Publié le 4 janvier 2026. Des astronomes ont pour la première fois confirmé l’existence d’une planète errante, c’est-à-dire un monde isolé flottant dans l’espace sans étoile hôte, dans notre galaxie, la Voie lactée. Cette découverte, rendue possible grâce à une nouvelle technique de mesure, ouvre une fenêtre inédite sur la formation et l’évolution des systèmes planétaires.

  • Pour la première fois, la masse d’une planète candidate a été mesurée directement, et non estimée.
  • L’objet découvert possède une masse comparable à celle de Saturne (environ 22 % de la masse de Jupiter).
  • Cette découverte renforce l’hypothèse selon laquelle de nombreuses exoplanètes sont éjectées de leur système solaire d’origine.

Jusqu’à présent, une douzaine d’objets avaient été identifiés comme des « planètes voyou », mais ces identifications reposaient sur des estimations. Une équipe internationale de chercheurs a désormais pu mesurer directement la masse de cet objet céleste grâce à une combinaison d’observations terrestres et spatiales, publiant leurs résultats dans la revue Science.

La détection de ces planètes isolées est un défi majeur, car elles émettent très peu de lumière et ne sont pas en orbite autour d’une étoile. Les astronomes ont recours à une technique appelée microlentille gravitationnelle, qui se produit lorsqu’un objet passe devant une étoile lointaine, amplifiant temporairement sa lumière en raison de la gravité. Ces événements lumineux, qui durent de quelques heures à quelques jours, sont les seuls indices permettant de détecter ces mondes solitaires.

« Pour la première fois, nous disposons d’une mesure directe de la masse d’une planète candidate, plutôt qu’une simple estimation statistique approximative. Nous savons avec certitude qu’il s’agit d’une planète. »

Subo Dong, professeur d’astronomie à l’Université de Pékin

La percée récente a été rendue possible par un événement de microlentille survenu en mai 2024. Des observatoires au sol ont détecté une brève augmentation de la lumière provenant d’une étoile, tandis que la sonde spatiale Gaia de l’Agence spatiale européenne (ESA), située à environ 1 million de kilomètres de la Terre, a également observé le même phénomène. La combinaison de ces deux points de vue a permis de mesurer la parallaxe des microlentilles, un effet similaire à la perception de la profondeur humaine.

Cette mesure de parallaxe a permis de déterminer la distance de l’objet, et donc sa masse, de manière indépendante.
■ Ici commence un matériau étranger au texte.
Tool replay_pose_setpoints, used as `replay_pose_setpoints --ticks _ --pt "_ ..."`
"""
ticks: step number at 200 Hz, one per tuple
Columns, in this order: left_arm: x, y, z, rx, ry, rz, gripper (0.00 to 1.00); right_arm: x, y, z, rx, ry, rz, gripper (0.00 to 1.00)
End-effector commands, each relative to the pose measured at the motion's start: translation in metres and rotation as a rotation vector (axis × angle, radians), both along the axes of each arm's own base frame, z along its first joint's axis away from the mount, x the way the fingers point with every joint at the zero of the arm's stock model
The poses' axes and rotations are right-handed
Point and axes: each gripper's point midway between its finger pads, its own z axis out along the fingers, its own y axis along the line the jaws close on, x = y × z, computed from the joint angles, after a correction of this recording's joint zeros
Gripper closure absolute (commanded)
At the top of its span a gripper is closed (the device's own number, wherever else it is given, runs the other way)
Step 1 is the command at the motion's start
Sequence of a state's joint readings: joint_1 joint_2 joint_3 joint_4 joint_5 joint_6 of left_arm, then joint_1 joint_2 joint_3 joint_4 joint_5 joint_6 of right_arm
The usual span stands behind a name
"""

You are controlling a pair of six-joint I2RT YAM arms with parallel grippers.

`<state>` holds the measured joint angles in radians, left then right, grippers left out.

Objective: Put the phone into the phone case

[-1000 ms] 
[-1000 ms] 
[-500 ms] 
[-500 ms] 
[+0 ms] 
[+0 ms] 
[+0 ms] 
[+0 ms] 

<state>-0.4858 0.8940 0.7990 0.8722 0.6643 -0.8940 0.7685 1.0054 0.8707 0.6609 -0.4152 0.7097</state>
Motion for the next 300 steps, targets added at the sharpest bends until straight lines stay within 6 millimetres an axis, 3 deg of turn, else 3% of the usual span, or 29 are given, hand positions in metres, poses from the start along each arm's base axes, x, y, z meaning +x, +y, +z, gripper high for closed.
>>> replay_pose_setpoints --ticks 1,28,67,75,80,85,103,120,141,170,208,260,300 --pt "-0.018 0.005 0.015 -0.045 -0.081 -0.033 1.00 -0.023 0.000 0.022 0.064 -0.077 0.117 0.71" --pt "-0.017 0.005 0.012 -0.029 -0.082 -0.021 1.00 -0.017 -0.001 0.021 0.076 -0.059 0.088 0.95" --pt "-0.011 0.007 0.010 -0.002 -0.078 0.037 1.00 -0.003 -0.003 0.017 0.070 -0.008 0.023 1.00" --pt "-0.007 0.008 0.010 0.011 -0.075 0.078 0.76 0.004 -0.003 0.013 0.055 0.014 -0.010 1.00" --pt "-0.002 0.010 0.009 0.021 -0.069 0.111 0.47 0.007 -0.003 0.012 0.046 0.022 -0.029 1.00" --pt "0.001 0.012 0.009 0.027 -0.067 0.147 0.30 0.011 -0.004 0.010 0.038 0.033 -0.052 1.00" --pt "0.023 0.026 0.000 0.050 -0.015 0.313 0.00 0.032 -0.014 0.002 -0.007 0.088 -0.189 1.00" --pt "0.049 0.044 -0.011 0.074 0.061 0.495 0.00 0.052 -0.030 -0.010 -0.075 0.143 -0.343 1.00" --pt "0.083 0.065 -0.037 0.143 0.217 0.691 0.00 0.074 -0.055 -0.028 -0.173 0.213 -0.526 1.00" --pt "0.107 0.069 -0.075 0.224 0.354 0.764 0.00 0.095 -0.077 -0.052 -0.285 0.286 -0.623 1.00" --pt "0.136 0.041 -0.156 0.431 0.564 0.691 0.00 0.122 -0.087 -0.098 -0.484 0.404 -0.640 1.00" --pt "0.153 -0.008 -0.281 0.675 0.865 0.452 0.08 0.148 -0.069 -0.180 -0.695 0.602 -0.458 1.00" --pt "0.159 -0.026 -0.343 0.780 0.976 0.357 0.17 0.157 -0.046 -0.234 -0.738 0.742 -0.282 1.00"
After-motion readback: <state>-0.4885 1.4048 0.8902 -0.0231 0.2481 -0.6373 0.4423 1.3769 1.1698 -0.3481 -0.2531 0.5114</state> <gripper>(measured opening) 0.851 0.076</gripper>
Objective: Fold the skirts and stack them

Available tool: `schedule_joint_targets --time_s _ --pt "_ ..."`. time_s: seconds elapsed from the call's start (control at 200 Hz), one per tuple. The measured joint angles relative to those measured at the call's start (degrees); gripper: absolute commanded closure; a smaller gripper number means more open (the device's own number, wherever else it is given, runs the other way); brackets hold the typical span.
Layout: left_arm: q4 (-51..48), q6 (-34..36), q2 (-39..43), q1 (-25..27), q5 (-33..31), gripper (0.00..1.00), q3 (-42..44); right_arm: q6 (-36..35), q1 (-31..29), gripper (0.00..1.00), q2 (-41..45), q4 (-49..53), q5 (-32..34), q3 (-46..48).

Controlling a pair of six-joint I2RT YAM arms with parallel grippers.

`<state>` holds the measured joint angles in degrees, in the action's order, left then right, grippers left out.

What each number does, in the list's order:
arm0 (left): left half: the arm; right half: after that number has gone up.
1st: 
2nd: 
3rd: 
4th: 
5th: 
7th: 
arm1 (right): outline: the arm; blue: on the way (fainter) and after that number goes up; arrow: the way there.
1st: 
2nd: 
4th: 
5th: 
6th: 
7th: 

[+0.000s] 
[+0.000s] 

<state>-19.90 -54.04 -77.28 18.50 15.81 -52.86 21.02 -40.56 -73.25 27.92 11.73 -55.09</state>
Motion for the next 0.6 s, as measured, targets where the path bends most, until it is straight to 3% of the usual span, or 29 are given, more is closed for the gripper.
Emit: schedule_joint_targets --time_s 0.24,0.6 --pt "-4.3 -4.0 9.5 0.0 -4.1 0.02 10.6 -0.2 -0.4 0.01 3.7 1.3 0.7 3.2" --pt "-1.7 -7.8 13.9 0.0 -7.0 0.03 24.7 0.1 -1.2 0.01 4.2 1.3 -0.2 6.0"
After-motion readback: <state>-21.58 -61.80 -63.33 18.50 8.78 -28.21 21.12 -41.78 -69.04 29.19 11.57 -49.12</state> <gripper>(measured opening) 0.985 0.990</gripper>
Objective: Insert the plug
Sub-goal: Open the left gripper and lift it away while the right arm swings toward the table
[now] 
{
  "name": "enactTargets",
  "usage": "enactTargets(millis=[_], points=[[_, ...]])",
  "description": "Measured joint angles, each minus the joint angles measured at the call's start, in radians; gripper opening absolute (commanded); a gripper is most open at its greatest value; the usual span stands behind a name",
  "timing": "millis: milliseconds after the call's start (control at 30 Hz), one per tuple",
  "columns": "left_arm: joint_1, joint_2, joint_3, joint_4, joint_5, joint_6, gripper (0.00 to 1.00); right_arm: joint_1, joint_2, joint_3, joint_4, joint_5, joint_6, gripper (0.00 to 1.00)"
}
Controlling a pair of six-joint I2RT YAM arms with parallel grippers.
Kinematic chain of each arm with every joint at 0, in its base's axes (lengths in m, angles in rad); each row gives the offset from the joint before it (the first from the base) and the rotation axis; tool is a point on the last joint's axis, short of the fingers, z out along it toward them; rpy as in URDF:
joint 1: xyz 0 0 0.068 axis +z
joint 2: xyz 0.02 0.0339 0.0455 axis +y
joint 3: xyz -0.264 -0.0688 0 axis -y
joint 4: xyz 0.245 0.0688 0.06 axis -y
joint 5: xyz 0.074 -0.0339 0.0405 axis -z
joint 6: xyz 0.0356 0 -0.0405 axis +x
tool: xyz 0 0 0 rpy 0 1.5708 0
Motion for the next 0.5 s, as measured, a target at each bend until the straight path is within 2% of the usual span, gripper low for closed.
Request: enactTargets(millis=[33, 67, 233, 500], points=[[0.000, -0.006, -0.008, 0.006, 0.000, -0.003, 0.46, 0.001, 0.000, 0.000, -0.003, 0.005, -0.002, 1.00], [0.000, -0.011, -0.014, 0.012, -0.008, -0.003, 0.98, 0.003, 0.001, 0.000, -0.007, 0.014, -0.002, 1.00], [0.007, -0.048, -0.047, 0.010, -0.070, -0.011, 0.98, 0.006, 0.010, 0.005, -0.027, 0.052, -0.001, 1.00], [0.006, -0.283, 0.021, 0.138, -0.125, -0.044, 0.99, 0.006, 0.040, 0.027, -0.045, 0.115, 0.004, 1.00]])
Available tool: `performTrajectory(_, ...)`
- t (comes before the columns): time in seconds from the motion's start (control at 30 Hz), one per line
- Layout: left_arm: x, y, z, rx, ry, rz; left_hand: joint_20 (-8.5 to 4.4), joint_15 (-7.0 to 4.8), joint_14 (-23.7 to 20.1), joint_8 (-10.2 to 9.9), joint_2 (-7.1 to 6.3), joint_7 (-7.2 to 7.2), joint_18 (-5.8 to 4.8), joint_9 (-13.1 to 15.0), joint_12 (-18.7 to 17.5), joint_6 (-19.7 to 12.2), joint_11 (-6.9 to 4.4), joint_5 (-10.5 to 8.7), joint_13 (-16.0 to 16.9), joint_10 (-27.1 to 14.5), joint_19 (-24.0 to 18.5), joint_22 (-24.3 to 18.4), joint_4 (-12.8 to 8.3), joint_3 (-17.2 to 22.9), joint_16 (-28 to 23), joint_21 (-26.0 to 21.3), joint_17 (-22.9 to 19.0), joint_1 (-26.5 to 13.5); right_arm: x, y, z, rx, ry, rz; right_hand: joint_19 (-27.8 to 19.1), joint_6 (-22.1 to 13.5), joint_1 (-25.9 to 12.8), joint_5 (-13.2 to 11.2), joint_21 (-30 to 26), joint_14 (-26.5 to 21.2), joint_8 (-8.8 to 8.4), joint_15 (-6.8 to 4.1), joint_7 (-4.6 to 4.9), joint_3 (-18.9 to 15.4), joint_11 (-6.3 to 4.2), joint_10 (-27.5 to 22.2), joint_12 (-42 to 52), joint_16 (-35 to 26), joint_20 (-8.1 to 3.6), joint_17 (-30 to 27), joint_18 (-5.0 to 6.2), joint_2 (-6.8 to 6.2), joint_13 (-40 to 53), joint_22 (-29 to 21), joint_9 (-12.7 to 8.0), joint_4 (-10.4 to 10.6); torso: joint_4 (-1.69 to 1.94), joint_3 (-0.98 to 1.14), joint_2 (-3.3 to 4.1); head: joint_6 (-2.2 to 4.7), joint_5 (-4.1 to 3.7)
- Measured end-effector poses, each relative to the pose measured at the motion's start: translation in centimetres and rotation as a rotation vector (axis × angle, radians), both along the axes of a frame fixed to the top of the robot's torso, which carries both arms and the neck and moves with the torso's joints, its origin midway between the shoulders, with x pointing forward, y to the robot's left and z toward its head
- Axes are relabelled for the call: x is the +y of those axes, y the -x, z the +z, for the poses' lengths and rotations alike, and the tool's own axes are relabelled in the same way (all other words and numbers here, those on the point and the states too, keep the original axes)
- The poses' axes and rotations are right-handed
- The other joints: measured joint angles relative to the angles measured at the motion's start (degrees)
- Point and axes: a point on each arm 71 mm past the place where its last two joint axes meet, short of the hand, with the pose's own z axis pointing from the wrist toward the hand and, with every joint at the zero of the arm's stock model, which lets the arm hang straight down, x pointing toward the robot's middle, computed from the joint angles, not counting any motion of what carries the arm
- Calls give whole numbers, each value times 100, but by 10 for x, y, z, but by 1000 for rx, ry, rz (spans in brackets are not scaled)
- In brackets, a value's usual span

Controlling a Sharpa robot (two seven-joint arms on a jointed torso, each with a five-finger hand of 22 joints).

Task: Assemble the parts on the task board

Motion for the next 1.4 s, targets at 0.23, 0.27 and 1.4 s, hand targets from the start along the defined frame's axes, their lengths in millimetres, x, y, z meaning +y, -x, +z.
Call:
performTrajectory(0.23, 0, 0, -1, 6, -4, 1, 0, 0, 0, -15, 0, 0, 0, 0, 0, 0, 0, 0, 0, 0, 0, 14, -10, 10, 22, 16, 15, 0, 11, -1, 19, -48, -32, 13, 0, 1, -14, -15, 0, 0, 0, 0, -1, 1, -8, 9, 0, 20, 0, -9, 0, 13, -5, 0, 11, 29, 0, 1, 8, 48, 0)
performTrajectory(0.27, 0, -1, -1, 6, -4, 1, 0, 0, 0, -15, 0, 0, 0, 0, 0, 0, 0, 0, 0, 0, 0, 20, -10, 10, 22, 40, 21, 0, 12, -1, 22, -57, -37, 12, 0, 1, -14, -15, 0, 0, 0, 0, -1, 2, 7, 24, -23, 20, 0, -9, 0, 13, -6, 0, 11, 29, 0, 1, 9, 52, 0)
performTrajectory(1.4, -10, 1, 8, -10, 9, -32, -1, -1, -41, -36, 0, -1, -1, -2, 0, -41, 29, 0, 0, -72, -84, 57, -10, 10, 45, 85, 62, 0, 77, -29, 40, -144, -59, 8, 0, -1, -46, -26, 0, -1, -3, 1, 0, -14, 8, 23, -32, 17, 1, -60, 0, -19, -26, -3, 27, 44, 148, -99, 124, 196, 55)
L’équipe a ainsi pu confirmer que l’objet possède une masse d’environ 22 % de celle de Jupiter et se trouve à environ 9 800 années-lumière de la Terre. L’absence d’étoile hôte dans les données renforce l’idée qu’il s’agit bien d’une planète errante.

Selon les chercheurs, la masse relativement faible de cet objet suggère qu’il s’est probablement formé à l’intérieur d’un disque protoplanétaire autour d’une étoile avant d’être éjecté, potentiellement à la suite d’une collision ou d’une interaction gravitationnelle avec d’autres planètes. L’expulsion planétaire semble donc être un processus courant dans la formation des systèmes planétaires.

Les futures missions, notamment le télescope spatial romain Nancy Grace de la NASA, devraient permettre de découvrir un grand nombre de planètes voyou et de mieux comprendre leur fréquence et leur origine. Si ces mondes sont effectivement abondants, cela pourrait signifier que les systèmes solaires en développement perdent systématiquement une ou deux planètes au cours de leur évolution.

« Jusqu’à présent, nous n’avons qu’un aperçu de cette population émergente de mondes errants et de la lumière qu’ils peuvent jeter sur la formation des objets dans les systèmes planétaires de l’univers. »

Subo Dong, professeur d’astronomie à l’Université de Pékin

L’équipe éditoriale de Mureks souligne que le décalage horaire d’environ deux heures entre la détection de l’événement par les télescopes terrestres et par Gaia a été crucial pour déterminer la distance et la masse de l’objet.